管事说:“小姐,若无旁的吩咐,小的先退下了。”
赵挽华“嗯”了一声。
这么多酒?春宇凤目映着惊异:“酒神大人今年的有缘人莫非...是关先生?”
赵挽华自然不会回答他,倒出一杯,先推给了云眷舒。
阿仪接过话茬儿,不屑道:“有何稀奇,我等想喝年年都能喝到,这些东西不过是关山为了还我家小姐对关涉的救命之恩罢了。”
话至此处,她转而看向赵挽华,缓缓倒出第二杯酒,恭谨将其放置在赵挽华面前。
“小姐,说起关山,真是油盐不进的小气。每年仅寄来区区二十斗,您虽将大半留给了十大恶人,然而他们仍不够分配,每年只能轮流着喝。”
“恶八上回还很开心的同我讲说今年终于轮着他…可惜了,如今人昏躺着,这酒也喝不成了。”
春宇嘴巴张得能装下一个鸡蛋,这意思是...
酒神名叫关山...也姓关,莫非还是巨富关涉的…亲戚?
天!他好像知道个了不得的大秘密。
而云眷舒,就跟没听见似的,只顾打量自己手中的酒,细细地观赏。
赵挽华问:“看出什么名堂了?”
云眷舒夸道:“酒色清澈,香气醇厚飘远,定是好酒。”
“自然。能入我口的,自然是极品中的绝品,你不如喝两口品品。”赵挽华说。
“阿挽,我酒量浅,见过此酒,足以告慰平生,就不必尝了吧。”
“你还知道自己酒量浅啊…那一晚的事你可还想得起,喝多了从屋顶上掉下来。”
“哪里是我想起来了,”云眷舒一声喟叹,“只因我多闻了这几下,已然觉着头有些晕。”
“行吧,你不喝也好,免得惹麻烦。

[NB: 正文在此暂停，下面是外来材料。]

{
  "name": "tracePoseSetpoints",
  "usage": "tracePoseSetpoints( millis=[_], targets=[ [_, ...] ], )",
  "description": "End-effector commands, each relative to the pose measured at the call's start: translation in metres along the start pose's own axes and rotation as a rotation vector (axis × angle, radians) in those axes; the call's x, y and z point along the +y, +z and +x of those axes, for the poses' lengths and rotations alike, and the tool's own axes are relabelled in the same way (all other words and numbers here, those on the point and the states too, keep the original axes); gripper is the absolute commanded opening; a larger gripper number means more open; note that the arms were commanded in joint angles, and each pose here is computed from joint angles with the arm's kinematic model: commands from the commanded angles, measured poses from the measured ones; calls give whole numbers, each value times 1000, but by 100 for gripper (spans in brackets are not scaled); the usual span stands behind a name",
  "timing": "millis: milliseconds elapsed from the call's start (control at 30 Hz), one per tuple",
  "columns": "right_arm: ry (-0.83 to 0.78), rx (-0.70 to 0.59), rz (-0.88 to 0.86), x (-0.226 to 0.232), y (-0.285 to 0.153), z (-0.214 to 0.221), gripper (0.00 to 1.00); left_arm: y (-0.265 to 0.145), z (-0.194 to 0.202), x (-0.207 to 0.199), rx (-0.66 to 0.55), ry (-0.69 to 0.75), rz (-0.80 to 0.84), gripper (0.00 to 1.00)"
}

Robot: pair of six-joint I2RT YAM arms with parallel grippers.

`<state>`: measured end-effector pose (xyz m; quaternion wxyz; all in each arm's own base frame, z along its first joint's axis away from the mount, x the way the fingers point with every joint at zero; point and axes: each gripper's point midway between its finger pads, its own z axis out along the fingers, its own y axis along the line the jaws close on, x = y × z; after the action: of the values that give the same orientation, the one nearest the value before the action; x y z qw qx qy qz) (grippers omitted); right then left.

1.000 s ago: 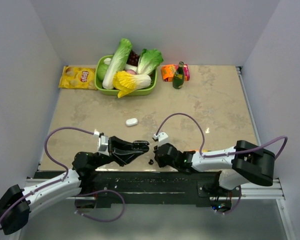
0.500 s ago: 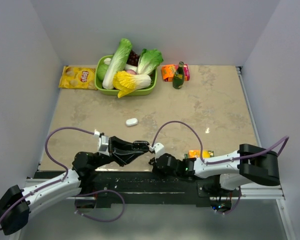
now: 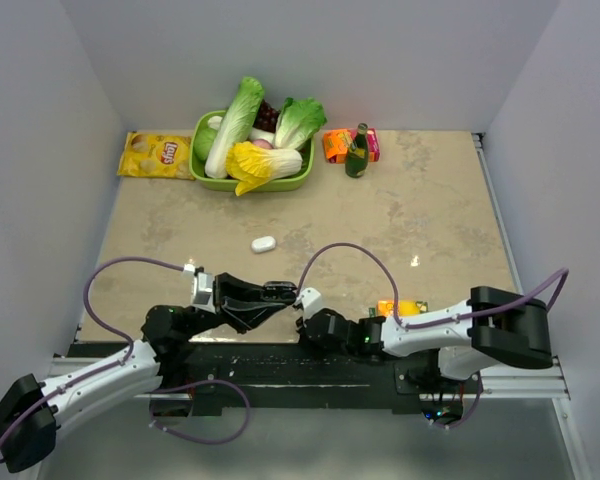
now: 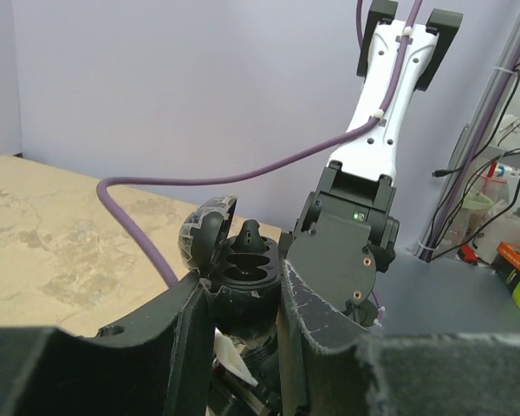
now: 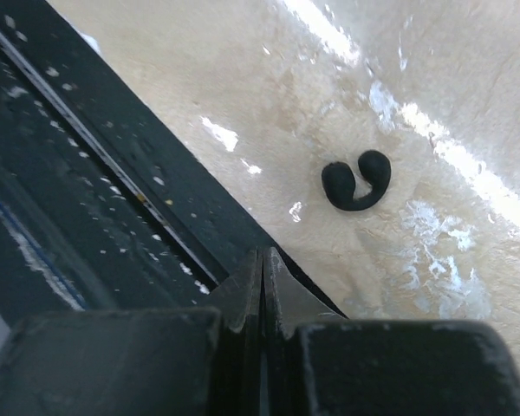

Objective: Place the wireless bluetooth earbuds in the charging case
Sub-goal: Pick up the earbud from the center of the board.

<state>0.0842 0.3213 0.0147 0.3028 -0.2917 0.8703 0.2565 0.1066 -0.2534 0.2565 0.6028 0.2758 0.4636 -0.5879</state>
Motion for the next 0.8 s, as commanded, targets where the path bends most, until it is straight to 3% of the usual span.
tracePoseSetpoints(
  millis=[0, 267, 767],
  targets=[
    [28, -143, -41, 16, -14, -45, 0, -18, 29, 7, 45, -3, -27, 0],
    [17, -137, 49, -21, -8, -46, 0, -18, 31, 6, 51, -8, -23, 0],
    [32, -93, 18, -18, 8, -30, 0, -17, 31, 8, 51, -7, -30, 0]
  ],
)
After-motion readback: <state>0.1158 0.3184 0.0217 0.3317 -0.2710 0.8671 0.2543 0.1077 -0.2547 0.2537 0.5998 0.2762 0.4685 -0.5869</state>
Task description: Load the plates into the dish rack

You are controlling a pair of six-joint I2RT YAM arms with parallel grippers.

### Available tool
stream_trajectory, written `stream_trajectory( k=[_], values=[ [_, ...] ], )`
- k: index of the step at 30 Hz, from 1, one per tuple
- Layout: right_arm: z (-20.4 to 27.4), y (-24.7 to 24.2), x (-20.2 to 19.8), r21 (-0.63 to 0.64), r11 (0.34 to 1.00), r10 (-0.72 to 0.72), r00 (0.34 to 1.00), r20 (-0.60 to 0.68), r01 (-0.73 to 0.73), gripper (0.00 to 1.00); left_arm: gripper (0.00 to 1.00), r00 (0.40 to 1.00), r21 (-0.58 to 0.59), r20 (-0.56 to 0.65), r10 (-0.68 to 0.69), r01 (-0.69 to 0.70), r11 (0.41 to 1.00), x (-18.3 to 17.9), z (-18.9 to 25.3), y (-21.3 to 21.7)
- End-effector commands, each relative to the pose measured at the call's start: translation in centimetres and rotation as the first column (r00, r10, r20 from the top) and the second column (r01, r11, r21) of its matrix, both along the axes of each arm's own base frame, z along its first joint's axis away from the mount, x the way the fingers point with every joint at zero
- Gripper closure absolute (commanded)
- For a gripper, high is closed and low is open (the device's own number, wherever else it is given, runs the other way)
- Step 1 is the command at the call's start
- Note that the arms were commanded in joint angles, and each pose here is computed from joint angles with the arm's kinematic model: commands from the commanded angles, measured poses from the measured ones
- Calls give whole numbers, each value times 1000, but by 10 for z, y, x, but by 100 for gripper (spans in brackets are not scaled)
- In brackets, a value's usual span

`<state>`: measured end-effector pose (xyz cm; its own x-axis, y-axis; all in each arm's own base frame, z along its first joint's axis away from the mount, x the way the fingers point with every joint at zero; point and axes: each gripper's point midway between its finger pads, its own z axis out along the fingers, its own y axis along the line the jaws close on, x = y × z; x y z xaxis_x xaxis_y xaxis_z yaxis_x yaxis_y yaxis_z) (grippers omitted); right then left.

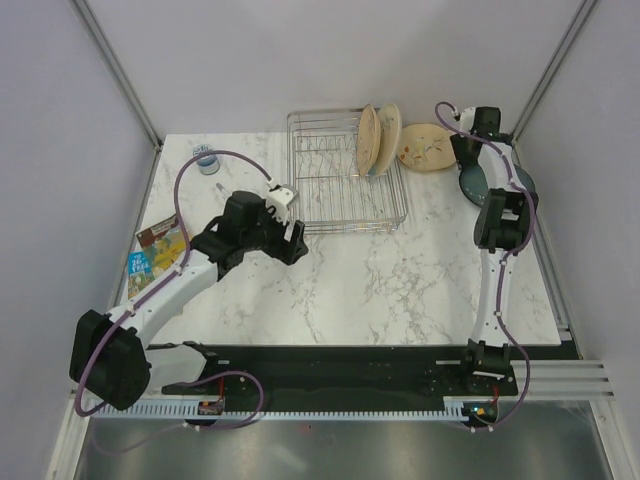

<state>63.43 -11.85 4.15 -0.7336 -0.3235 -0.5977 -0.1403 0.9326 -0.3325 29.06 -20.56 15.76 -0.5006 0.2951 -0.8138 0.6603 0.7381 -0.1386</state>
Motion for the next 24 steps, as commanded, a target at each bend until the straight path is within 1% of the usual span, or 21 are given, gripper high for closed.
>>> stream_trajectory(
  k=[1,4,5,7,11,14,15,17,18,21,24],
  values=[
    [28,-36,10,106,990,-110,987,119,97,38,13,995,-11,-8,-96,95,995,-9,-2,-17],
    [19,-33,3,179,979,-114,989,99,95,38,13,994,-22,-3,-110,110,994,-7,-3,-27],
    [15,-31,-6,207,974,-111,991,80,92,38,13,993,-27,-1,-117,117,993,-8,-2,-31],
    [16,-29,-11,232,967,-124,989,81,102,38,12,993,-33,-8,-119,118,992,-7,-4,-36],
    [6,-18,-31,276,955,-125,992,30,112,38,12,992,-37,-16,-129,128,991,-7,-6,-44],
    [4,-8,-43,300,950,-88,996,7,82,37,12,991,-43,-12,-135,135,990,-8,-6,-50],
    [7,1,-44,330,943,-52,999,13,45,37,11,990,-44,-11,-138,137,990,-8,-7,-52],
    [17,7,-48,352,936,-42,999,32,28,36,11,990,-40,-17,-142,141,989,-9,-9,-54],
    [26,9,-45,369,929,-38,997,68,10,36,11,989,-38,-17,-144,144,989,-10,-10,-55],
    [53,5,-46,407,913,-90,986,140,26,36,11,988,-38,-17,-151,151,988,-12,-10,-57],
    [65,-9,-51,390,918,-152,971,186,69,37,11,988,-39,-14,-156,156,987,-14,-9,-58]
  ],
)
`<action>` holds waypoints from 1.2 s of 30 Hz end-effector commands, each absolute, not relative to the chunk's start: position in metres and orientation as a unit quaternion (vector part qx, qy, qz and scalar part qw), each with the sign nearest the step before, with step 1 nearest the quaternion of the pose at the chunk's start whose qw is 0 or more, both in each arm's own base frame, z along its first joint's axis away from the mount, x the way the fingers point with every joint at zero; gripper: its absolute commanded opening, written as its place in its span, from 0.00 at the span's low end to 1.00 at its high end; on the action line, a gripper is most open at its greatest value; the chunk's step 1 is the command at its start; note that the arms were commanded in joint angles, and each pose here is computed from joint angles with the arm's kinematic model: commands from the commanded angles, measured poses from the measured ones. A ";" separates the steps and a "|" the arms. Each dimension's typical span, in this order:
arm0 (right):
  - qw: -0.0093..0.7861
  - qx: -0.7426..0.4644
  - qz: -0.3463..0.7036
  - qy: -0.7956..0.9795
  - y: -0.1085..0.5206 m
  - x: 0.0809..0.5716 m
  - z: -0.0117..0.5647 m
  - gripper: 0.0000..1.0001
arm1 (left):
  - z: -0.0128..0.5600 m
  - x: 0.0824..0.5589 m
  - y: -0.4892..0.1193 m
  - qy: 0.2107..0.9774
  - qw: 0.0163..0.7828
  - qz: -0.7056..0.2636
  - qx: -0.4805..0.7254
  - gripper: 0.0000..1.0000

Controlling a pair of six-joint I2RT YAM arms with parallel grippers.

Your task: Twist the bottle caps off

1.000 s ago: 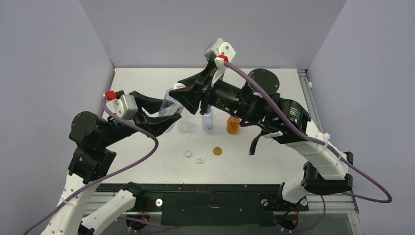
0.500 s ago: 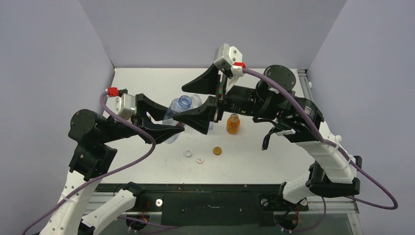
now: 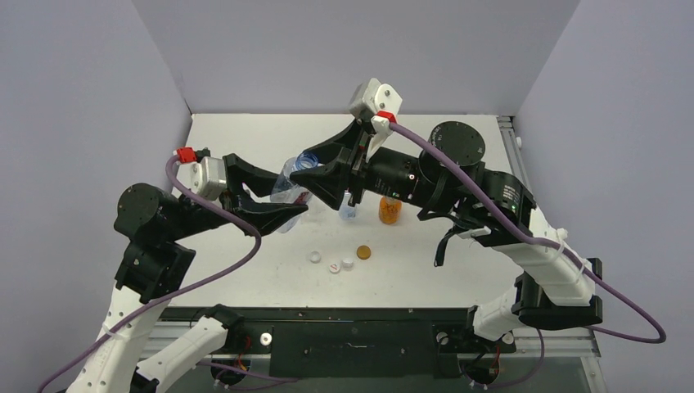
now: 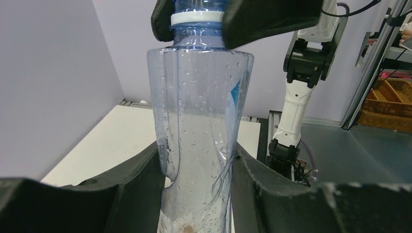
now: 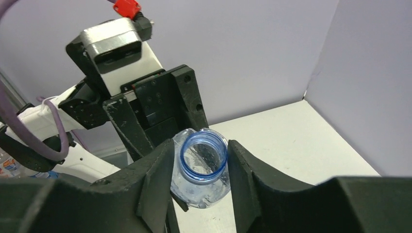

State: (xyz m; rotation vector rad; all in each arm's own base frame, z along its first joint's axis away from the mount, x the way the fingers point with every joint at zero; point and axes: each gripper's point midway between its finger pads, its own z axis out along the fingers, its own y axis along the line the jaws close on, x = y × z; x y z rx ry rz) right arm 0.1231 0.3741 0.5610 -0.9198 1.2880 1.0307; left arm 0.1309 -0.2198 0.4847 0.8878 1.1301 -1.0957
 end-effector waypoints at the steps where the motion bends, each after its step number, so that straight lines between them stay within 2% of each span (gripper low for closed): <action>1: 0.604 -0.343 0.450 0.561 0.366 0.141 0.570 0.34 | 0.486 0.132 -0.218 0.486 0.627 -0.469 0.387 0.19; 4: 0.595 -0.338 0.466 0.560 0.373 0.142 0.569 0.18 | 0.485 0.130 -0.219 0.485 0.625 -0.471 0.389 0.20; 6: 0.587 -0.342 0.472 0.562 0.378 0.140 0.566 0.15 | 0.484 0.129 -0.219 0.484 0.622 -0.473 0.394 0.20; 8: 0.579 -0.346 0.474 0.566 0.384 0.140 0.560 0.04 | 0.481 0.127 -0.220 0.484 0.616 -0.476 0.400 0.22; 10: 0.574 -0.348 0.473 0.571 0.387 0.140 0.555 0.00 | 0.479 0.126 -0.221 0.486 0.612 -0.476 0.403 0.31; 11: 0.575 -0.345 0.469 0.574 0.386 0.142 0.554 0.00 | 0.478 0.126 -0.220 0.488 0.612 -0.475 0.402 0.53; 12: 0.576 -0.346 0.465 0.577 0.384 0.143 0.550 0.00 | 0.476 0.129 -0.220 0.496 0.612 -0.473 0.396 0.65; 13: 0.580 -0.341 0.457 0.581 0.381 0.147 0.548 0.00 | 0.475 0.130 -0.219 0.499 0.612 -0.472 0.392 0.90; 14: 0.582 -0.341 0.450 0.586 0.377 0.149 0.543 0.00 | 0.474 0.133 -0.218 0.505 0.615 -0.467 0.385 0.97; 18: 0.595 -0.311 0.413 0.616 0.348 0.173 0.523 0.00 | 0.457 0.148 -0.212 0.543 0.619 -0.437 0.363 0.97; 23: 0.617 -0.257 0.313 0.675 0.294 0.208 0.477 0.00 | 0.406 0.176 -0.196 0.626 0.603 -0.355 0.344 0.97; 26: 0.602 -0.236 0.233 0.726 0.269 0.228 0.417 0.00 | 0.383 0.189 -0.185 0.664 0.596 -0.312 0.327 0.97; 31: 0.575 -0.201 0.159 0.777 0.241 0.240 0.329 0.00 | 0.351 0.208 -0.165 0.721 0.573 -0.242 0.304 0.97; 36: 0.593 -0.154 0.122 0.781 0.224 0.251 0.286 0.00 | 0.333 0.219 -0.157 0.753 0.555 -0.223 0.274 0.97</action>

”
“麻烦?我可是喝醉...出过洋相?”
洋相?何止是洋相。
漫天梨白、红墙、石砾,还有鼻尖蹭红...
脑中走马灯似的浮现那夜场景。
是...一切的开始。
她被云眷舒无意的一句话搅乱了心湖。
垂下眼眸,不动声色地深吸了一口气,“何止是洋相,也是在这楼里,你还同我争吵。”
春宇尝酒的动作一顿,满眼含着打趣,说:“...赵城主指的是元日的那一晚?可我怎么隐约记得当夜撞上武周暗探...王爷当时并未饮酒啊,莫非后面发生了...嘶!”
话还没讲完,阿仪一脚暗戳戳地踩在他脚面上,狠狠地碾着,让他瞬间住了嘴。